33. Under bye-law 35 (c) “the Council may, in its absolute discretion, admit any person to be a member notwithstanding any informality in his training contract or his service thereunder.” The Authority considers that this bye-law is pro-competitive, in that it allows students to become members in exceptional circumstances (once they have successfully completed all the examinations).

34. The issue of discipline is covered by bye-laws 61 to 74, which deal with areas such as misconduct, incompetence, dishonesty and fraud. The Authority has confined itself to considering whether these bye-laws, their intent and application, raise issues under the Competition Acts, and is satisfied that they do not do so.



The Decision

35. In the Authority’s opinion, the Institute of Chartered Accountants in Ireland is an association of undertakings within the meaning of Section 3(1) of the Competition Act, 1991, and the notified arrangements constitute a decision by an association of undertakings.
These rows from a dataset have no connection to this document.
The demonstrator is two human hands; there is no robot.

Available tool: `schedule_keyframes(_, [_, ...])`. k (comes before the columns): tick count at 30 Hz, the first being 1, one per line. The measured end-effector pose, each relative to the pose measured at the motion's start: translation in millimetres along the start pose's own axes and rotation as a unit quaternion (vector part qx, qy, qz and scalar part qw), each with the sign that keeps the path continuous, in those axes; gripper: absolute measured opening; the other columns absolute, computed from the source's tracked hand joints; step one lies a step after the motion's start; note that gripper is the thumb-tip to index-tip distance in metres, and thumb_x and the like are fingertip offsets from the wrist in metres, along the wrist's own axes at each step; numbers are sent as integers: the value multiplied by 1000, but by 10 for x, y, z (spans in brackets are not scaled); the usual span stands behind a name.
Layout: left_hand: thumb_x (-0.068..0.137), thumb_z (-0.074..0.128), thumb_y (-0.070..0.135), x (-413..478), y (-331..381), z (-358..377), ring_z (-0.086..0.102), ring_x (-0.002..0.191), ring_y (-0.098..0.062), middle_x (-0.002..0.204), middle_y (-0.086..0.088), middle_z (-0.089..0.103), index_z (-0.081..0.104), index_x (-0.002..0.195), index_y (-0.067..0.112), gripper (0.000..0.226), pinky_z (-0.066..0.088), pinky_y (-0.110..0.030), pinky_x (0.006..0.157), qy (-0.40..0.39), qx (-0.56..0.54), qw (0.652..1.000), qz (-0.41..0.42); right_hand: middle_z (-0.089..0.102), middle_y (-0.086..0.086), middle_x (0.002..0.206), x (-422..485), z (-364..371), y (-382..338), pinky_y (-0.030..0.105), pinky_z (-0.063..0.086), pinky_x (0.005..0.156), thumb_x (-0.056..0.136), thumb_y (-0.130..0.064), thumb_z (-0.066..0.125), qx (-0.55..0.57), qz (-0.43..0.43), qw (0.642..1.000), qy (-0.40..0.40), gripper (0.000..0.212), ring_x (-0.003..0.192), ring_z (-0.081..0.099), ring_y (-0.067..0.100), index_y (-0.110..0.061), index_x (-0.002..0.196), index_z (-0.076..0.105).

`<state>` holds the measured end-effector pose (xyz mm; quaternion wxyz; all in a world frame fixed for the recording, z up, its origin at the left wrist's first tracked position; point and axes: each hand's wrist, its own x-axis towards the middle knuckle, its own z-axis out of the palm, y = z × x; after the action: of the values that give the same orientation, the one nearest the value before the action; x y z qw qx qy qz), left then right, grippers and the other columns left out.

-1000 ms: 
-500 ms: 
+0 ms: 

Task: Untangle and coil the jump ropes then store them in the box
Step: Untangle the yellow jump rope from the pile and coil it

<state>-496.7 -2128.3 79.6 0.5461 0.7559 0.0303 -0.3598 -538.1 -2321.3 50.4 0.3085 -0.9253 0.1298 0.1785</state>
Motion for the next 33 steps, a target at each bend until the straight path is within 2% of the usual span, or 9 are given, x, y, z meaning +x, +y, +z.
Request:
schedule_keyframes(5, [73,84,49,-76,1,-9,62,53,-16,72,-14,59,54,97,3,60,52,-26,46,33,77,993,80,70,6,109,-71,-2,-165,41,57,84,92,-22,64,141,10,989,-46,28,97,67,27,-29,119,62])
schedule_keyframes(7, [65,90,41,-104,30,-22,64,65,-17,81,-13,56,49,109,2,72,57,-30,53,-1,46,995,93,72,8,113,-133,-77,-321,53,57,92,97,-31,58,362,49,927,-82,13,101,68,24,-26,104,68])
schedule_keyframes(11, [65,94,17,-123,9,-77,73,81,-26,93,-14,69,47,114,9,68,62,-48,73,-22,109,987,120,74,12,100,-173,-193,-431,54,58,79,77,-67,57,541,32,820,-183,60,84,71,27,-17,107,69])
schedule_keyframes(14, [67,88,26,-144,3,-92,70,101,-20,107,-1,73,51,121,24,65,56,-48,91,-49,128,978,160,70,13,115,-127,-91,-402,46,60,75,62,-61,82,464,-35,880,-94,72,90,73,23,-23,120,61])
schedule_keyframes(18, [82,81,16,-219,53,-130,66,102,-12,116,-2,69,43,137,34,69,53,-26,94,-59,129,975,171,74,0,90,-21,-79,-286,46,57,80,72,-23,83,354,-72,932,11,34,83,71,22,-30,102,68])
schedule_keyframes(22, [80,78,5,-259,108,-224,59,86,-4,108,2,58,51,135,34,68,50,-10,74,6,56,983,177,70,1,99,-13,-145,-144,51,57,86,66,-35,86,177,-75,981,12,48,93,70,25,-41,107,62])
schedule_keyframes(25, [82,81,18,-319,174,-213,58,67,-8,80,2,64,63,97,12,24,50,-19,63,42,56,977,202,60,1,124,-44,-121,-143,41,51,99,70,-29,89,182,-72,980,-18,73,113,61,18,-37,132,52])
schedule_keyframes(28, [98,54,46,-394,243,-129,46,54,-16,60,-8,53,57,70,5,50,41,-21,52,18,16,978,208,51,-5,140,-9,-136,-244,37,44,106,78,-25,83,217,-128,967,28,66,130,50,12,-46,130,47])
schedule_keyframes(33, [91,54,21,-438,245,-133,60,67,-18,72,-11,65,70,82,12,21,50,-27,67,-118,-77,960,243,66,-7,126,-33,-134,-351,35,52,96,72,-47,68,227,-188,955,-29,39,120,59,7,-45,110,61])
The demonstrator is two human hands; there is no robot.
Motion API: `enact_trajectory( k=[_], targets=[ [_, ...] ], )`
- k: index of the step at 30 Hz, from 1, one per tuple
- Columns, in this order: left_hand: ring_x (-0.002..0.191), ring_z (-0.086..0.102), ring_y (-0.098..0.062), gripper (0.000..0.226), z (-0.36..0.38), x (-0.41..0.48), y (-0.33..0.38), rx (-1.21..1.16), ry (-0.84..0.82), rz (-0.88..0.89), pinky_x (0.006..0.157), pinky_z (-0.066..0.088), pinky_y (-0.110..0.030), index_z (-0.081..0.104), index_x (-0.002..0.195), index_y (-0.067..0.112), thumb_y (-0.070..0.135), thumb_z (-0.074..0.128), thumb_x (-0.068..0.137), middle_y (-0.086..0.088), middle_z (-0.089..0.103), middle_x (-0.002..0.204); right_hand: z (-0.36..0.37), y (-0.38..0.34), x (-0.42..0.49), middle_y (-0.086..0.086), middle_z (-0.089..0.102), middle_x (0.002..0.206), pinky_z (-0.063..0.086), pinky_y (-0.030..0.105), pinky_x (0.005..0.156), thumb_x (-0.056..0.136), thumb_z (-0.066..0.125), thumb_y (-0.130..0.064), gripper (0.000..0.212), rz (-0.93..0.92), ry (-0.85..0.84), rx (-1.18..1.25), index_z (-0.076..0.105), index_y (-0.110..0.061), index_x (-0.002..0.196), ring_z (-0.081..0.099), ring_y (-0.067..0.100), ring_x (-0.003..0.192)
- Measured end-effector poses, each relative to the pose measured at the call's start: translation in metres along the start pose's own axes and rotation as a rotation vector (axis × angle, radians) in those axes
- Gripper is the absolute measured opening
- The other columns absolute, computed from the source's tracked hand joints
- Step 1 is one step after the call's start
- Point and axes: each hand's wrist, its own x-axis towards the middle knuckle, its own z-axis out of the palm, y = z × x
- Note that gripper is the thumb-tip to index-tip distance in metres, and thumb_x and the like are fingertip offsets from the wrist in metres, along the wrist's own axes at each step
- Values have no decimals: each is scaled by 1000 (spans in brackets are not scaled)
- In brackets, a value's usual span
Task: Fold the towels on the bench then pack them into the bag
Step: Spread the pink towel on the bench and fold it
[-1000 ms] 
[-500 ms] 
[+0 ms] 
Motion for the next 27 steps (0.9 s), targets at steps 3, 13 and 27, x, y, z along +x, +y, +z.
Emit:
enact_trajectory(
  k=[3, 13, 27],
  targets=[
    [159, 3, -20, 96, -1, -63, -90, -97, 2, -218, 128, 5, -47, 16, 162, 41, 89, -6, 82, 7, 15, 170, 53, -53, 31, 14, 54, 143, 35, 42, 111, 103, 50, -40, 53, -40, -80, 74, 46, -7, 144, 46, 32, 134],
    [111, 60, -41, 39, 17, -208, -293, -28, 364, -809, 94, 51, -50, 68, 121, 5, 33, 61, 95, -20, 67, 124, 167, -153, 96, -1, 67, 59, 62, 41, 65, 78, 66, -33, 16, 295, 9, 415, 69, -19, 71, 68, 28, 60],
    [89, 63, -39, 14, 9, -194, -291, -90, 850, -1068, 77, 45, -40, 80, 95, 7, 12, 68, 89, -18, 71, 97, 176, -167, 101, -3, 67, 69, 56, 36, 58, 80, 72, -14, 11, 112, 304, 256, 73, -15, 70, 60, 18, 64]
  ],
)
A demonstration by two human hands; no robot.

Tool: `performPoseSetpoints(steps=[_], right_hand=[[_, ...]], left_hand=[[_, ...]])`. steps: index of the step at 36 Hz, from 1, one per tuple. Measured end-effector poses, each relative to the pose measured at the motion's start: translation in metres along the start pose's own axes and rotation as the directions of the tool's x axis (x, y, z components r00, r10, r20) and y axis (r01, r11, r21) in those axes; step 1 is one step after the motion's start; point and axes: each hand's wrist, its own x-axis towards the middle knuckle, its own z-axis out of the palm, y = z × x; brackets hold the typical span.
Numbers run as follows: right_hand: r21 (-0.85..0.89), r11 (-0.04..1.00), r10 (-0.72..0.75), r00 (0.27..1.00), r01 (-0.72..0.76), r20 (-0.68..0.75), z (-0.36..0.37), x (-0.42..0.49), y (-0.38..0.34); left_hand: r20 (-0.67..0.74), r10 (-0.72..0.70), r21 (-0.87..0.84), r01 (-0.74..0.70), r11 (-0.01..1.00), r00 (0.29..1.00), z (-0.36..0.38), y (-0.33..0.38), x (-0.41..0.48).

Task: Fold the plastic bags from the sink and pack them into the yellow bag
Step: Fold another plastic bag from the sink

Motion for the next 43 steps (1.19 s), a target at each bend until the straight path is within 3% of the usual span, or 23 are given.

In the Authority’s opinion, the Bye-Laws do not contravene Section 4(1) of the Act.


The Certificate

36. The Competition Authority has issued the following certificate:

The Competition Authority certifies that, in its opinion, on the basis of the facts in its possession, the Bye-Laws of the Institute of Chartered Accountants in Ireland notified under Section 7 of the Competition Act, 1991, on 30 September 1992 (CA/826/92E), do not contravene Section 4(1) of that Act.



For the Competition Authority


Declan Purcell
Member
12 October 1998


[1] In the Economist October 25 1997, it is stated that 33% of the world-wide fee income of Ernst & Young and KPMG was accounted for by their consultancy arms and that this area of their business was growing at twice the rate of their fees from tax and auditing. This can lead to arguments over corporate governance, as witnessed by the dispute between the accountancy and consulting arms of Arthur Andersen ( London Times , 18/12/1997).
[2] The market share data relates to the percentage of the market held by the largest 22 firms.
[3] In March of 1998 Grant Thornton merged with Lane Daly & Partners.
[4] In January of 1998 Rawlinson Hunter Mazars merged with Chapman Flood
[5] In Table 1 the figures for the merged firm relate to the year ending in June 1997.
[6] See, for example, Bellamy & Child Common Market Law of Competition Fourth Edition, paras 2-031 to 2-033, 4-025 and 4-084 to 4-087, as well as Chapter 4 more generally).